**PROBLEM TO SOLVE**
For the word "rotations", give the number of lines in these entries that contain it, with nothing else.

**DATA PROVIDED**
..........

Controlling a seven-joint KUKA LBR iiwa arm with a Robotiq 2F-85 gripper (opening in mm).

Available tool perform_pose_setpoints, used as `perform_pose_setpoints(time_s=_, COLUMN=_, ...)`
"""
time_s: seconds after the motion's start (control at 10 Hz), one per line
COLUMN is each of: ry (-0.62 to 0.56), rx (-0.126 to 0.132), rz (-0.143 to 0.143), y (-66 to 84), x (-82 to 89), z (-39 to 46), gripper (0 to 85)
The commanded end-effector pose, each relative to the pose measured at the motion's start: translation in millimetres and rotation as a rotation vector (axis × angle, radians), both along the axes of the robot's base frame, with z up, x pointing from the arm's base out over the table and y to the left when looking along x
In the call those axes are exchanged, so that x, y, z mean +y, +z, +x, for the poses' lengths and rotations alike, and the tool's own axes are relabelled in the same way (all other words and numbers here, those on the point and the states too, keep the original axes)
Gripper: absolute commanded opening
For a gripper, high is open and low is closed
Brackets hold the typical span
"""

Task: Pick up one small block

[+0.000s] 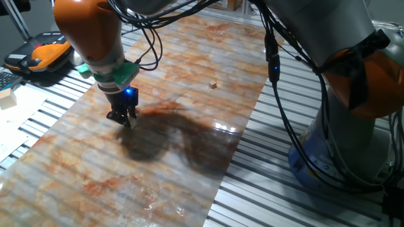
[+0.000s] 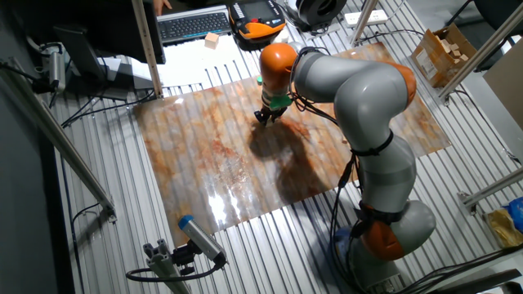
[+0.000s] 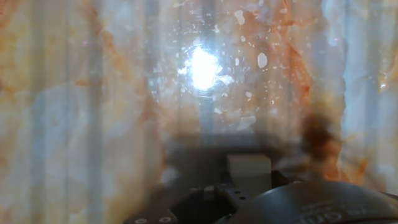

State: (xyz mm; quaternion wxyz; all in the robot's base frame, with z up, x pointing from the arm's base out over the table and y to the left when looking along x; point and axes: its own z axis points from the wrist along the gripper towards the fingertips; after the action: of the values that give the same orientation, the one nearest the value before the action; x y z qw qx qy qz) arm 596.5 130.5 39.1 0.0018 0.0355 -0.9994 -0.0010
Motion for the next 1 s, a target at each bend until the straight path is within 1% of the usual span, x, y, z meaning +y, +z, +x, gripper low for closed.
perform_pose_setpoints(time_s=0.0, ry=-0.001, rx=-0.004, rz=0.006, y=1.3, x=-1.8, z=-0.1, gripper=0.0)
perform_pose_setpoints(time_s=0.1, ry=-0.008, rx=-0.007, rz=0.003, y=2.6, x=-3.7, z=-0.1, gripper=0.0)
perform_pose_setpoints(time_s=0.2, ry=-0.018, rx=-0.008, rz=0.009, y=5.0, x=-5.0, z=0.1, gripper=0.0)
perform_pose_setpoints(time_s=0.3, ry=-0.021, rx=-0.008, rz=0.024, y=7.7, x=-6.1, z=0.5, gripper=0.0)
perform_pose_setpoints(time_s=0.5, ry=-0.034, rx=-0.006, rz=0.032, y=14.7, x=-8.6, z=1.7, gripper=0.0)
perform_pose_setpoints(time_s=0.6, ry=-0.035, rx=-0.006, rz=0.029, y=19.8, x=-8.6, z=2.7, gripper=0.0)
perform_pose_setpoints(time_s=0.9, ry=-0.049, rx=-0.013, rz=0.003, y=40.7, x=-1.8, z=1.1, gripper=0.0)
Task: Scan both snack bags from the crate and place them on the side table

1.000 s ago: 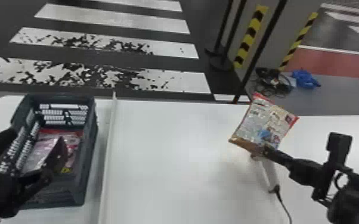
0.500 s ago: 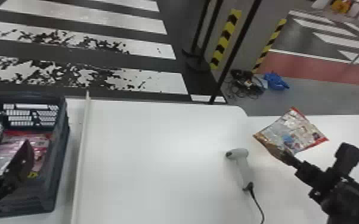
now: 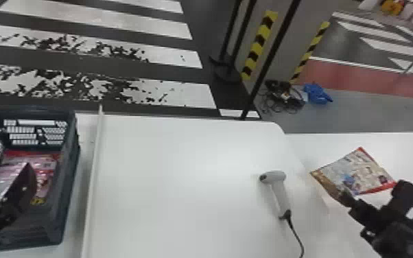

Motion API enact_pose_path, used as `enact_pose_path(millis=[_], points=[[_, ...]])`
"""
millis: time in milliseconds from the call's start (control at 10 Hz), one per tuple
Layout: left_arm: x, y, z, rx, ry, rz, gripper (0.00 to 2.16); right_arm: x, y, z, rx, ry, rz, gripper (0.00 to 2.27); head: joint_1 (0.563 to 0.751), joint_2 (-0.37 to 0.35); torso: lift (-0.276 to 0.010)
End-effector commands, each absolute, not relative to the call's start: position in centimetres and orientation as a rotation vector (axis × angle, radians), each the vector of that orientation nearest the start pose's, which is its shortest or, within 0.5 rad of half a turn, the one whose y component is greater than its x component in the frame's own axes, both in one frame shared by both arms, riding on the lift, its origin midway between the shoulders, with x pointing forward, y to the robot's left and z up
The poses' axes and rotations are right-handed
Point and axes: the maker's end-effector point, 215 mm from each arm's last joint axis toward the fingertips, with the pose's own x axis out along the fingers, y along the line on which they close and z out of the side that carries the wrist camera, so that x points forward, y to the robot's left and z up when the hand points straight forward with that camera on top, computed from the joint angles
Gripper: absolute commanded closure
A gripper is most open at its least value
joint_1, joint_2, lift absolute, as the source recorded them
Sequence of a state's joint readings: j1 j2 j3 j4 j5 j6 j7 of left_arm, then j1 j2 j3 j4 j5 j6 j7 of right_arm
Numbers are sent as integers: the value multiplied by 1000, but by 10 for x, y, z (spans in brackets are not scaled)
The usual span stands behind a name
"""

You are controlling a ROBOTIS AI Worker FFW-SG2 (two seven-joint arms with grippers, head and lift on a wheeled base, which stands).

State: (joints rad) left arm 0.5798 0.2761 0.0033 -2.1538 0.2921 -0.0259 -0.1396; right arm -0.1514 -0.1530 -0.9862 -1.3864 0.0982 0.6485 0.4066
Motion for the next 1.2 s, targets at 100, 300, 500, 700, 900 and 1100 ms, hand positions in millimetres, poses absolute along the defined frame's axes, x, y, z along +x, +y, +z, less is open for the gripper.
enact_pose_path(millis=[100, 300, 500, 700, 900, 1100], points=[[419, 210, -297, -64, -27, -285, 73, 384, -681, -515, 339, 578, -645, 2216, 695, -350, -98], [419, 211, -297, -63, -31, -284, 73, 386, -687, -518, 312, 556, -651, 289, 695, -350, -98], [418, 211, -295, -65, -37, -286, 73, 388, -694, -504, 281, 496, -664, 19, 695, -350, -98], [417, 214, -293, -62, -41, -281, 73, 398, -696, -471, 229, 404, -663, 53, 695, -350, -98], [417, 213, -289, -62, -52, -282, 73, 400, -675, -443, 195, 342, -651, 53, 695, -350, -98], [419, 215, -287, -66, -57, -278, 73, 407, -631, -384, 26, 230, -532, 53, 695, -350, -98]])
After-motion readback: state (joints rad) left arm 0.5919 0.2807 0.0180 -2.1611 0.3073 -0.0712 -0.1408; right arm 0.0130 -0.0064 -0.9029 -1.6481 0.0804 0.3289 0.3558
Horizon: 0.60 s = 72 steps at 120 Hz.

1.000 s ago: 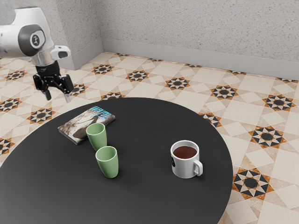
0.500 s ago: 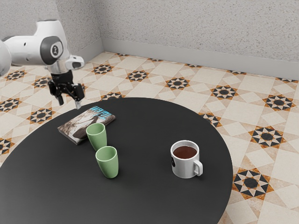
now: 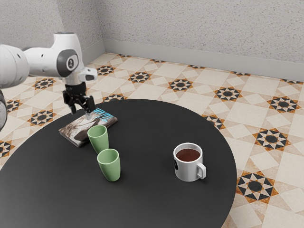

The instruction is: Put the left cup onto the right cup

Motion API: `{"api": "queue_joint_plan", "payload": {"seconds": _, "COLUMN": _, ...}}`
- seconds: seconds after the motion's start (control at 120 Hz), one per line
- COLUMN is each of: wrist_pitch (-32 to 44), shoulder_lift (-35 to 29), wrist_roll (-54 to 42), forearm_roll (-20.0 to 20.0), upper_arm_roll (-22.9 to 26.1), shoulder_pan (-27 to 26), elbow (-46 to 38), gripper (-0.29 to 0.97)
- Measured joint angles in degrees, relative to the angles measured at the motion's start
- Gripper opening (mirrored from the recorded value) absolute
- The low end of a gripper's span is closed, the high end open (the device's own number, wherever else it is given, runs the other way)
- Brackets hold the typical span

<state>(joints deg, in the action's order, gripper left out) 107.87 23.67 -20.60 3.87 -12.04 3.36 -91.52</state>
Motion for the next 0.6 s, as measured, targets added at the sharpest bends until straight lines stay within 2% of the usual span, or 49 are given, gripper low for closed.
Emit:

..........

**RESPONSE FOR THIS EXERCISE**
2